*** SUPPLIED RECORDS ***
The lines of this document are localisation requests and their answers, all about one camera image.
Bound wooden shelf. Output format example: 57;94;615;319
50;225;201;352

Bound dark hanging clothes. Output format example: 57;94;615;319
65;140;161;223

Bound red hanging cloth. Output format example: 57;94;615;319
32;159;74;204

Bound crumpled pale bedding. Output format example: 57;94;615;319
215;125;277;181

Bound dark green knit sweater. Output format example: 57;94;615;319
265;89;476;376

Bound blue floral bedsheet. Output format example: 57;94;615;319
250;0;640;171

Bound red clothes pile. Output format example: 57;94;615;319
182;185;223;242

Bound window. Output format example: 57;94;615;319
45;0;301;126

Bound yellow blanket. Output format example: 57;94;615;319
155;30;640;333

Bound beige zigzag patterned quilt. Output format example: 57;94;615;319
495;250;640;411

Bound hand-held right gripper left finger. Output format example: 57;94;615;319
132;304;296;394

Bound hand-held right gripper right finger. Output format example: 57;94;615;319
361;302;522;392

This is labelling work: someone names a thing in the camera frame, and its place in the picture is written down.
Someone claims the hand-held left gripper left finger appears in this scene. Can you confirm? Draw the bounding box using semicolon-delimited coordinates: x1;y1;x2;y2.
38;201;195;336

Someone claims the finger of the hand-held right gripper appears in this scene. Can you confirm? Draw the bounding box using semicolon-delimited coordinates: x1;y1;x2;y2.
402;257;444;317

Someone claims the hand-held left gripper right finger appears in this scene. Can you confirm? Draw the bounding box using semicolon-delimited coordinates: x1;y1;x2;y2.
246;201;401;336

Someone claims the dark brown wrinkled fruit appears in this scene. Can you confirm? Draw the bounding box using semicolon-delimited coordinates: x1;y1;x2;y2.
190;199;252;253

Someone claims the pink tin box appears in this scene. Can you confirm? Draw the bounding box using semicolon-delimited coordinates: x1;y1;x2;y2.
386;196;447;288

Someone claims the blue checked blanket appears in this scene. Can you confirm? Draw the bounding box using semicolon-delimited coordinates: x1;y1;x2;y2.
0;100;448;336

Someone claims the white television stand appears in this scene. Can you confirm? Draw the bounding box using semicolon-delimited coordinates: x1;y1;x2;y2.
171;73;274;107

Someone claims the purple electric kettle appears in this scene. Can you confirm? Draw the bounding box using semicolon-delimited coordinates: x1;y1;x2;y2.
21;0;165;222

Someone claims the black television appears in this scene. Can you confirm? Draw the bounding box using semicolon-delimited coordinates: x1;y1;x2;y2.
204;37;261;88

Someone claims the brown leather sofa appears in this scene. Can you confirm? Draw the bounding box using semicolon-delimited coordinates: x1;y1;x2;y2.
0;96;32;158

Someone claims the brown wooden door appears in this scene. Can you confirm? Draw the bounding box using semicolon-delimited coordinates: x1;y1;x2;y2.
*** End of SUPPLIED RECORDS ***
- [REQUIREMENT]:
Everything above from the line containing "Bound hand-held right gripper right" down to the line containing "This is labelling" is to be transcribed exactly, with both of those lines included and nothing else added.

- [EXERCISE RESULT]:
Bound hand-held right gripper right finger. Output format example: 57;94;615;319
361;302;522;392

This is labelling work: someone names a thing in the camera frame, and its place in the picture is written down.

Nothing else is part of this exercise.